**What is needed:**
Scan the entries for lines with the word "sight", then copy those lines.

**Listed entries:**
= = = =
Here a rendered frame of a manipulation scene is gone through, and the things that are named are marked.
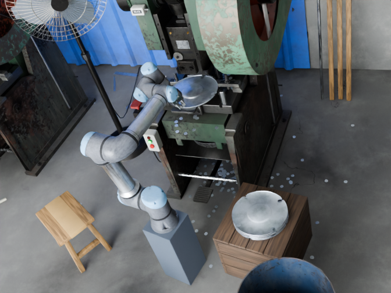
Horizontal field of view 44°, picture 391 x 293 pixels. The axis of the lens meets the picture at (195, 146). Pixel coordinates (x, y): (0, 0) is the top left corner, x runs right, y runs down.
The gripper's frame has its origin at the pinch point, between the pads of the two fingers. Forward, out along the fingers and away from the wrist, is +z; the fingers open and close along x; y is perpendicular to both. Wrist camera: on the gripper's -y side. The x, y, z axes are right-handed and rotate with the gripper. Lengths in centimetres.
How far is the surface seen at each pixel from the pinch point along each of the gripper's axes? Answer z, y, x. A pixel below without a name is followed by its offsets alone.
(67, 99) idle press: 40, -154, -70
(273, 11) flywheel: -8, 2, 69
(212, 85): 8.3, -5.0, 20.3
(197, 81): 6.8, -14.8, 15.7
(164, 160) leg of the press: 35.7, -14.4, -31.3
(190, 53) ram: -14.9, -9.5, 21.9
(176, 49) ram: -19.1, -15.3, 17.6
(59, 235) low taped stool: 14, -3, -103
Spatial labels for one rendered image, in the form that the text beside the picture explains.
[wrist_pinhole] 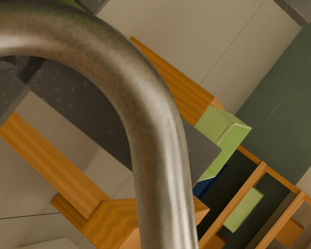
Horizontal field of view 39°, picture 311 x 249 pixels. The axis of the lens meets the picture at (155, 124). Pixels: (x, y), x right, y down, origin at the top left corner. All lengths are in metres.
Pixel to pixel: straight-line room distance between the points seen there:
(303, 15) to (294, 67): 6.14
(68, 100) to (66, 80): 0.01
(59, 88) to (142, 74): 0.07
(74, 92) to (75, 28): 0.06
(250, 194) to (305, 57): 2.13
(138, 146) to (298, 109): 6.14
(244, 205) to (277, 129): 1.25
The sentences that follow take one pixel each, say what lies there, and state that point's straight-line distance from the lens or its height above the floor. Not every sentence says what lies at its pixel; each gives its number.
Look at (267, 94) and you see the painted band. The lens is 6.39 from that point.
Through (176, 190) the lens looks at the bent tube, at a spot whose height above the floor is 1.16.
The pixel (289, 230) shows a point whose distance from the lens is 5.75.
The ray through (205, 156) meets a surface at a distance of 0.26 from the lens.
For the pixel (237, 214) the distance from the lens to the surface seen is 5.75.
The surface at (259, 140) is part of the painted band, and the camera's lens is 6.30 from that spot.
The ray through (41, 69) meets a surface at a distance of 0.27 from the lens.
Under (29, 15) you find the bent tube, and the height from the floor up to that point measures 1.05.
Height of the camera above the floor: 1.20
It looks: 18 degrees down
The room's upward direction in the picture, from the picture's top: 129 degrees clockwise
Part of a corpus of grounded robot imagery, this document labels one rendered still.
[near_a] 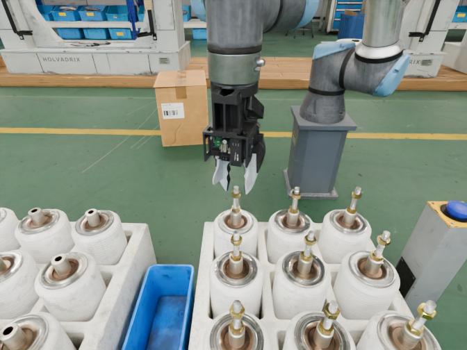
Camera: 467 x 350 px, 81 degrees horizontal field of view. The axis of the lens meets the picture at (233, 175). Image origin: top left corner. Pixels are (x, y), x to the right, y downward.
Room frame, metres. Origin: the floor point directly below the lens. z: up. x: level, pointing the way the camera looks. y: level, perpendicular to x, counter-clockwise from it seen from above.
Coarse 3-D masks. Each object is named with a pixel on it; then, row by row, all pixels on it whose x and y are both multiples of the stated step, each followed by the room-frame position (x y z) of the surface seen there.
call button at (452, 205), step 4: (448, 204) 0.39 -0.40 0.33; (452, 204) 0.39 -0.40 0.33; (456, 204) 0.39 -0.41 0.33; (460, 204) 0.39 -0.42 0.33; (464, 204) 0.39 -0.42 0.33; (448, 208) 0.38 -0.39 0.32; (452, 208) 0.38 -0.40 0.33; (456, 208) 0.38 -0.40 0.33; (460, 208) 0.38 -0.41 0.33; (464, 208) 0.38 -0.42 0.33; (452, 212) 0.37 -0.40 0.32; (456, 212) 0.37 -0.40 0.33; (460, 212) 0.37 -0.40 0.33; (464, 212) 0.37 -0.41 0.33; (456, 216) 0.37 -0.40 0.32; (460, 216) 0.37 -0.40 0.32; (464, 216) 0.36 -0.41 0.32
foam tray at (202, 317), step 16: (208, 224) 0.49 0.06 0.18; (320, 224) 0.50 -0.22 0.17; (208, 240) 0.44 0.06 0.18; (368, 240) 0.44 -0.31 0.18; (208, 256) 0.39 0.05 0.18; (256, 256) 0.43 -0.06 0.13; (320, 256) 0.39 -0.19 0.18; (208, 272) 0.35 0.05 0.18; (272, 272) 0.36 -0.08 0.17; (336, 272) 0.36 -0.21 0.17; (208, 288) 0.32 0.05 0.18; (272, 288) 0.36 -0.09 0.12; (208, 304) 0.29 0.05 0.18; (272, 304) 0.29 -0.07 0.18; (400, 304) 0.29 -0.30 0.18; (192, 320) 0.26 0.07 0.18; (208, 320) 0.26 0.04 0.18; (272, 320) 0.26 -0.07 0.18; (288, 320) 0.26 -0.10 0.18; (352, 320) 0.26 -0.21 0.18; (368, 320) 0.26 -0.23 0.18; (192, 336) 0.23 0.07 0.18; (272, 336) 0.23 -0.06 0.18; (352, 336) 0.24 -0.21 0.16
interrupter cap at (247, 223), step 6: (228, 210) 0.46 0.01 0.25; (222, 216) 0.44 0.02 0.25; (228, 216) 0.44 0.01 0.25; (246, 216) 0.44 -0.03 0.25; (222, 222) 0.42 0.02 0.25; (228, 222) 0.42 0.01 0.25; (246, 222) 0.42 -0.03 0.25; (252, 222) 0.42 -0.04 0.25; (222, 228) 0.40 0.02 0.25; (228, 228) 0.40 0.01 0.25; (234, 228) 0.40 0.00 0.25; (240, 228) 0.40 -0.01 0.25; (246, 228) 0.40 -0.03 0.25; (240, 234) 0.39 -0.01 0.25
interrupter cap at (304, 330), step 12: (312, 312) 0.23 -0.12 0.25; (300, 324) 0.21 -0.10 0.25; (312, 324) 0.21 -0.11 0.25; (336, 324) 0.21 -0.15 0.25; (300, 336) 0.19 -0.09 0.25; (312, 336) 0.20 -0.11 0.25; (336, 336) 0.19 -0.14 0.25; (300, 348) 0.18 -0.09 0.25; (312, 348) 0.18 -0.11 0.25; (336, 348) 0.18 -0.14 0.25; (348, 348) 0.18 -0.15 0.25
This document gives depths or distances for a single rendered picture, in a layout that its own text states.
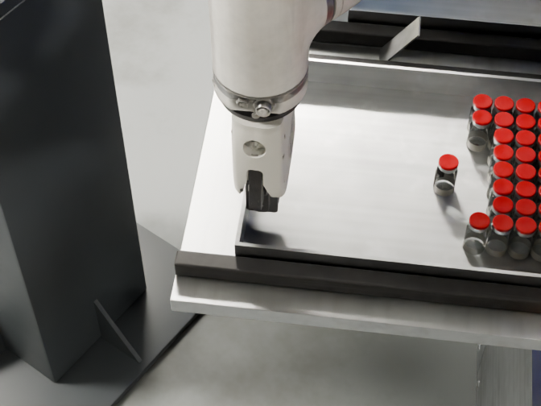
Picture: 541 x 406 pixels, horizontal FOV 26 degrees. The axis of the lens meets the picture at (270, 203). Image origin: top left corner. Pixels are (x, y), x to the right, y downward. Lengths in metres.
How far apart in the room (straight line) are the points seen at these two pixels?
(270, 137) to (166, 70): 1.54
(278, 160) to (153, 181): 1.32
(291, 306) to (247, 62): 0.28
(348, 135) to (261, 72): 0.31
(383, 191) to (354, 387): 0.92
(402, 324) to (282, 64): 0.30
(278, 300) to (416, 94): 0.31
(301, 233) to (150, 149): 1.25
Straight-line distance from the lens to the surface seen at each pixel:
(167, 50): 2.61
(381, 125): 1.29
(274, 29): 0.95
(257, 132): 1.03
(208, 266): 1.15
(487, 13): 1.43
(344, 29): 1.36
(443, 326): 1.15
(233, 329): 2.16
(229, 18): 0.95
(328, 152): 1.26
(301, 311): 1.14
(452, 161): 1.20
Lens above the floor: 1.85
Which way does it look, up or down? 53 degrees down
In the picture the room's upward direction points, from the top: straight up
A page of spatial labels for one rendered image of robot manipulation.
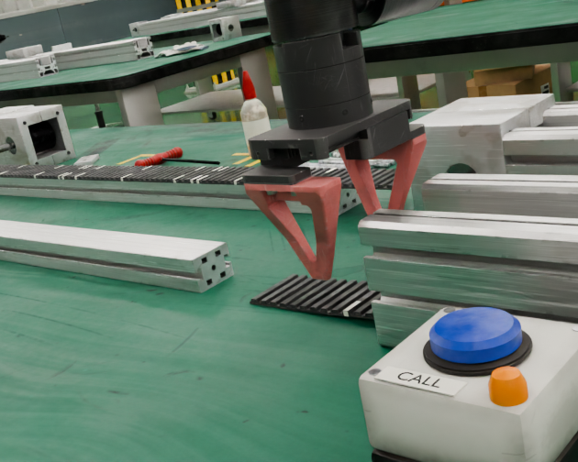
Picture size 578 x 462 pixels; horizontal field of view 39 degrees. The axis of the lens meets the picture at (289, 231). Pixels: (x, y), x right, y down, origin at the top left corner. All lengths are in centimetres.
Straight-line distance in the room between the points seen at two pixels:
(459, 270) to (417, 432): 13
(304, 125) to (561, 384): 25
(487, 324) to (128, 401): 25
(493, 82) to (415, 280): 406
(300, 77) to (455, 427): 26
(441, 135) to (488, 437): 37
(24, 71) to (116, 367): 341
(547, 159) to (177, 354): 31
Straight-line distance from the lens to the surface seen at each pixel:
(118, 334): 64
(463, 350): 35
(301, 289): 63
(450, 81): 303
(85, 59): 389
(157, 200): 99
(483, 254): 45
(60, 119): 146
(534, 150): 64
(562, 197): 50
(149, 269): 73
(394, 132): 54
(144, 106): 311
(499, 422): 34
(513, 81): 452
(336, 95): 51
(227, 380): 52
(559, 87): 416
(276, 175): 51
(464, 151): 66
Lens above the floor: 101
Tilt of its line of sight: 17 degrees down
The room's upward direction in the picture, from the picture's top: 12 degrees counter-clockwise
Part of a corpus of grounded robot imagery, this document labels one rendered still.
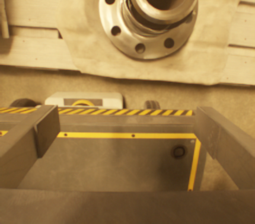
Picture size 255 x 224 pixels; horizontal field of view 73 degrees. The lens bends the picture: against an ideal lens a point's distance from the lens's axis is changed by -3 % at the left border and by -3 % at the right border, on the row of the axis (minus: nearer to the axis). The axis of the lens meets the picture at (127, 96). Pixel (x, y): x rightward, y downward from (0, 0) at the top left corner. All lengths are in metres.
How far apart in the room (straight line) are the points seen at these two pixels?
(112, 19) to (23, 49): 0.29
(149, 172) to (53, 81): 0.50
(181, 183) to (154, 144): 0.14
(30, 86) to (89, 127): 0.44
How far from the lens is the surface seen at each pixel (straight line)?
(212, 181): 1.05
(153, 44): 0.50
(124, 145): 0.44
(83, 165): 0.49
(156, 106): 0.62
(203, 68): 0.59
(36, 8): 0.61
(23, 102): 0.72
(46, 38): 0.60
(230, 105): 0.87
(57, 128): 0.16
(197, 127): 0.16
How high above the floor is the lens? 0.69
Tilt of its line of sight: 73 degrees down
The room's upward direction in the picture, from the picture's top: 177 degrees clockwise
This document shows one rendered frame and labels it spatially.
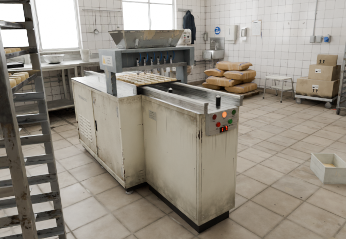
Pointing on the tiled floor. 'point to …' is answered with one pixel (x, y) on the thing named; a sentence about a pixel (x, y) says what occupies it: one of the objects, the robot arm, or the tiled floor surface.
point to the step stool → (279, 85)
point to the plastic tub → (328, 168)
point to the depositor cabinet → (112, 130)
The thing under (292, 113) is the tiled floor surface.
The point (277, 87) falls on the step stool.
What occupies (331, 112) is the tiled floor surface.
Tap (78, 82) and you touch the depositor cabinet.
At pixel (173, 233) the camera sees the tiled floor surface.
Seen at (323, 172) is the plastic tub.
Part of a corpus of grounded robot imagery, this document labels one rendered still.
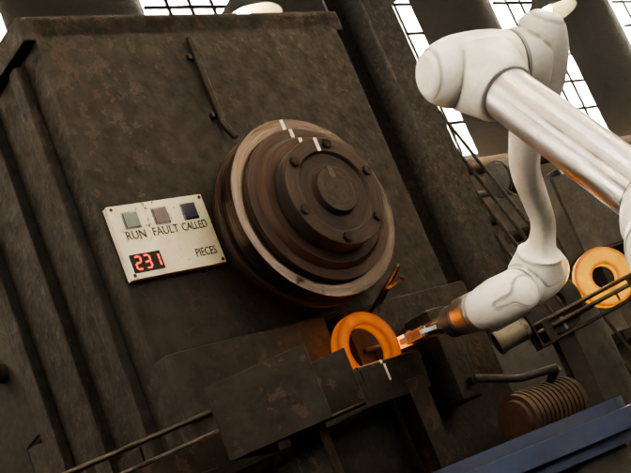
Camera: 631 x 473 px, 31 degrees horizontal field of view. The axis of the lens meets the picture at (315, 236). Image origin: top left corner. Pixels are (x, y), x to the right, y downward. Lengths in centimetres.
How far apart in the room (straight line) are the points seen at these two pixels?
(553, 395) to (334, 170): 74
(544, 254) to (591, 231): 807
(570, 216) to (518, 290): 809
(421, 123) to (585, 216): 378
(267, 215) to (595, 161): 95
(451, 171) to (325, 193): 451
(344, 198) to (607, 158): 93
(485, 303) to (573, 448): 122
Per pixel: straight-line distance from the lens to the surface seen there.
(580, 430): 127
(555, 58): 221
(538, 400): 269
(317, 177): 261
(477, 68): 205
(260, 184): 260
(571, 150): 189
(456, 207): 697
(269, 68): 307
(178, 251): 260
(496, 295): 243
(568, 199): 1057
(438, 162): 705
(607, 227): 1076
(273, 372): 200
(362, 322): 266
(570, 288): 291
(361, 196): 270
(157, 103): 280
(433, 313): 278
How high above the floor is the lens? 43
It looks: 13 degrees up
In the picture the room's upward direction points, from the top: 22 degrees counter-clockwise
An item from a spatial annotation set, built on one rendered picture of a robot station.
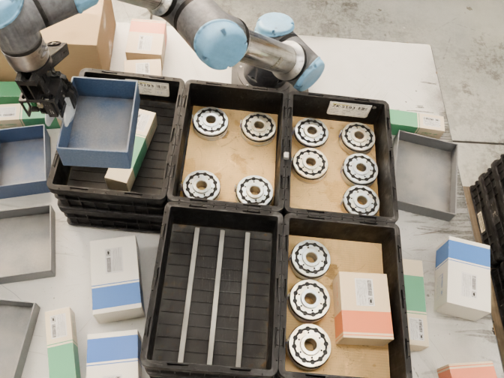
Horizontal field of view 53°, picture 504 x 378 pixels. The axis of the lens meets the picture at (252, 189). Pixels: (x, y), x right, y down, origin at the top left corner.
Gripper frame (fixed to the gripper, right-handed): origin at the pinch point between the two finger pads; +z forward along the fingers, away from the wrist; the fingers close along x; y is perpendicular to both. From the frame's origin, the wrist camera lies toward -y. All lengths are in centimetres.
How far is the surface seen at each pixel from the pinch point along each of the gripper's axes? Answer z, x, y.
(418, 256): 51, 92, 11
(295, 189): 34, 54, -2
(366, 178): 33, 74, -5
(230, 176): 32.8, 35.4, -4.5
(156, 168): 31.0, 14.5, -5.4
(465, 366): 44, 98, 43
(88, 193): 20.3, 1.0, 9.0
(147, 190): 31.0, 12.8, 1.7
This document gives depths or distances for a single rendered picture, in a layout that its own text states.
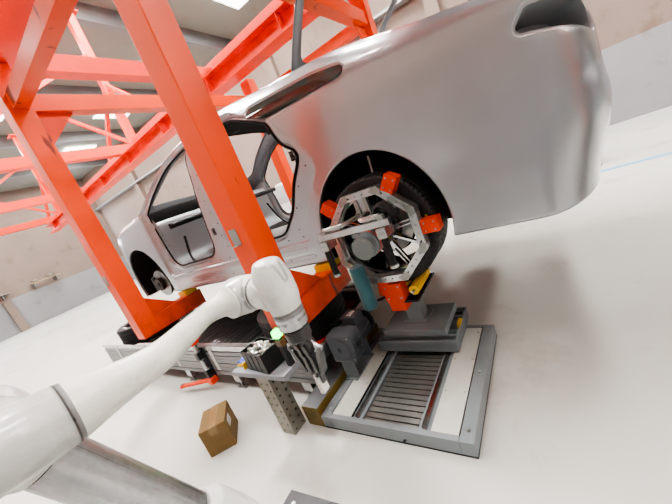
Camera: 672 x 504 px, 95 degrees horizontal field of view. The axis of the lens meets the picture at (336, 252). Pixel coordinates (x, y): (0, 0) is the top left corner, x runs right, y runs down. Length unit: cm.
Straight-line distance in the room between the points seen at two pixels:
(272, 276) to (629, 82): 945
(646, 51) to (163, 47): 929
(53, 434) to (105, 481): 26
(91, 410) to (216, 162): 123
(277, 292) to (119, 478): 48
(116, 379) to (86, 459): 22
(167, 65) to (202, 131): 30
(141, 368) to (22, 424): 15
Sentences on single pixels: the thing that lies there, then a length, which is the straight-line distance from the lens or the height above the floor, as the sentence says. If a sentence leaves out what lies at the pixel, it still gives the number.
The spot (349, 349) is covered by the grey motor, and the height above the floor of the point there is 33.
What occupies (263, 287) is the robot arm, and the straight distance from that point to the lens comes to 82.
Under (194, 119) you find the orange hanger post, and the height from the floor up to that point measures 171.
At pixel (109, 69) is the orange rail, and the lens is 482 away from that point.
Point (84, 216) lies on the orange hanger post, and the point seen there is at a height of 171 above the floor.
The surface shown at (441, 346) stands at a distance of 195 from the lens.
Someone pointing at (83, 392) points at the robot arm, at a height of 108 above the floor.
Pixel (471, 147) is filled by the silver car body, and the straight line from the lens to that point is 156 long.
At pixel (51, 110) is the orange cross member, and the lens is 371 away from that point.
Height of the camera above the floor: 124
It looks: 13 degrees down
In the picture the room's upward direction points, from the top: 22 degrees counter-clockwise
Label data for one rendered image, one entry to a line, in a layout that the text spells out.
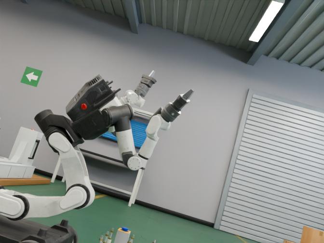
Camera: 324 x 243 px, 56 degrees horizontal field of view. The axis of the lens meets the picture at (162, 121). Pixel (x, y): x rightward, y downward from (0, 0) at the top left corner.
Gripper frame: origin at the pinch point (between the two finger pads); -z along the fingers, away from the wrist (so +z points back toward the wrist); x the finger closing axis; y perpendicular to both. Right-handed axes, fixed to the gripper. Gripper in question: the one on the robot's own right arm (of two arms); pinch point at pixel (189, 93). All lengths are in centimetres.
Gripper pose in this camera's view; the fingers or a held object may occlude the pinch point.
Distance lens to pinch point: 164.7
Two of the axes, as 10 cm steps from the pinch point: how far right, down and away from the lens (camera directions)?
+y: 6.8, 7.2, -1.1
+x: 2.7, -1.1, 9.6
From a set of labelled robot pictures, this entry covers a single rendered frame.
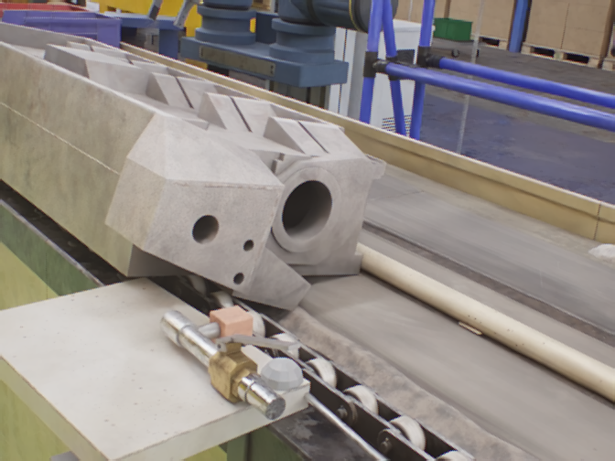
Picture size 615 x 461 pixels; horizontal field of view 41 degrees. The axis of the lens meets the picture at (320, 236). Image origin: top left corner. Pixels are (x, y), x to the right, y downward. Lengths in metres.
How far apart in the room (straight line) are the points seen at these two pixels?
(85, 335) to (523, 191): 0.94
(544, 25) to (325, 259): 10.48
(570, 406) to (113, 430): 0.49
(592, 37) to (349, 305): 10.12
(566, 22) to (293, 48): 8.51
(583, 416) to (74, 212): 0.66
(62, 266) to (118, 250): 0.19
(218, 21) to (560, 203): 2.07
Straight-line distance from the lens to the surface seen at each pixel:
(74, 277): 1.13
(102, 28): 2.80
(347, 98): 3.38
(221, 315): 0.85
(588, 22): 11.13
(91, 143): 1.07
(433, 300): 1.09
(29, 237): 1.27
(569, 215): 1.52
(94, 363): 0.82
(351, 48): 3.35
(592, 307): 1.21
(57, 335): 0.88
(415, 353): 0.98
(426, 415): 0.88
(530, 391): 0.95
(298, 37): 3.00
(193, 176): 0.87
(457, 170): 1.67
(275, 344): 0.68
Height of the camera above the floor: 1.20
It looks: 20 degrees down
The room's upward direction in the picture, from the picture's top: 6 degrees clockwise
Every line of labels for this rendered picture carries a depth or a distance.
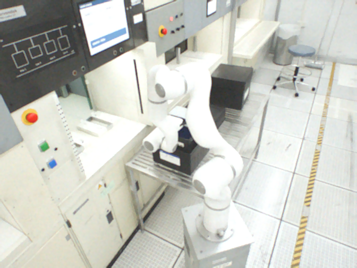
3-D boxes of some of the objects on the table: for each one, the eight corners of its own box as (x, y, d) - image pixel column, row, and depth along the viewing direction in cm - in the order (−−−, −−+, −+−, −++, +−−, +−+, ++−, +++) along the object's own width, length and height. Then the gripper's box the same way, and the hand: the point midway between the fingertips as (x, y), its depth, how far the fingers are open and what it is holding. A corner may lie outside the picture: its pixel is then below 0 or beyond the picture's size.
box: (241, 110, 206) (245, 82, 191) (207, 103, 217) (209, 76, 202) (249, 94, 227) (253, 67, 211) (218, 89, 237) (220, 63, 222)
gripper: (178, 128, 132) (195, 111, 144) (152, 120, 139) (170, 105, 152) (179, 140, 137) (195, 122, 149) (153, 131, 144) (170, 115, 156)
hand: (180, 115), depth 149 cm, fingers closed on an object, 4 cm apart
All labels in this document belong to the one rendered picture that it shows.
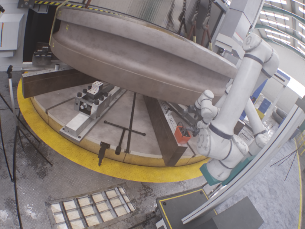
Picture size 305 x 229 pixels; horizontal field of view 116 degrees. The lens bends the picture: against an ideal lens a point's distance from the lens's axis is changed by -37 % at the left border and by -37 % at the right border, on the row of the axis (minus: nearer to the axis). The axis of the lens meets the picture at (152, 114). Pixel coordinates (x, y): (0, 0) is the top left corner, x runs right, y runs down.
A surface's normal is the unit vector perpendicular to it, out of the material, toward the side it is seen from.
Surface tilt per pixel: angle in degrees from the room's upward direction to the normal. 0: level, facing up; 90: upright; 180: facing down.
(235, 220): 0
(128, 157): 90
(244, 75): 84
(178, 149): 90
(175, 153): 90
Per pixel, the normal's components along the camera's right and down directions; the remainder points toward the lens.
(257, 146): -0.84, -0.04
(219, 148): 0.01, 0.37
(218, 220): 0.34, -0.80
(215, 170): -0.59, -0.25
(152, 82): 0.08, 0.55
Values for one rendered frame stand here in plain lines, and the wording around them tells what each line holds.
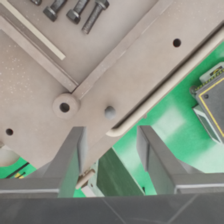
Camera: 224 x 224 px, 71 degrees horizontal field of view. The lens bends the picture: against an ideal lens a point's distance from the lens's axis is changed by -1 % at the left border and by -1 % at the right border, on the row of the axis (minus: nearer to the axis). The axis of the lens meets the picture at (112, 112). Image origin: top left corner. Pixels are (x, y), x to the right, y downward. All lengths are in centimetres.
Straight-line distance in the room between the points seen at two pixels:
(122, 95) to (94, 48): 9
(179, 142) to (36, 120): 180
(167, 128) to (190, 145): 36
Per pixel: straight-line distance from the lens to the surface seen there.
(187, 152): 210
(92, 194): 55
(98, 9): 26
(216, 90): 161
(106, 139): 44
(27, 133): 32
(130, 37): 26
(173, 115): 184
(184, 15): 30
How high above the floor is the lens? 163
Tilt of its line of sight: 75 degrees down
= = = =
**Written answer:**
Tilt of its line of sight: 17 degrees down
Tilt of its line of sight: 73 degrees down
Tilt of its line of sight: 75 degrees down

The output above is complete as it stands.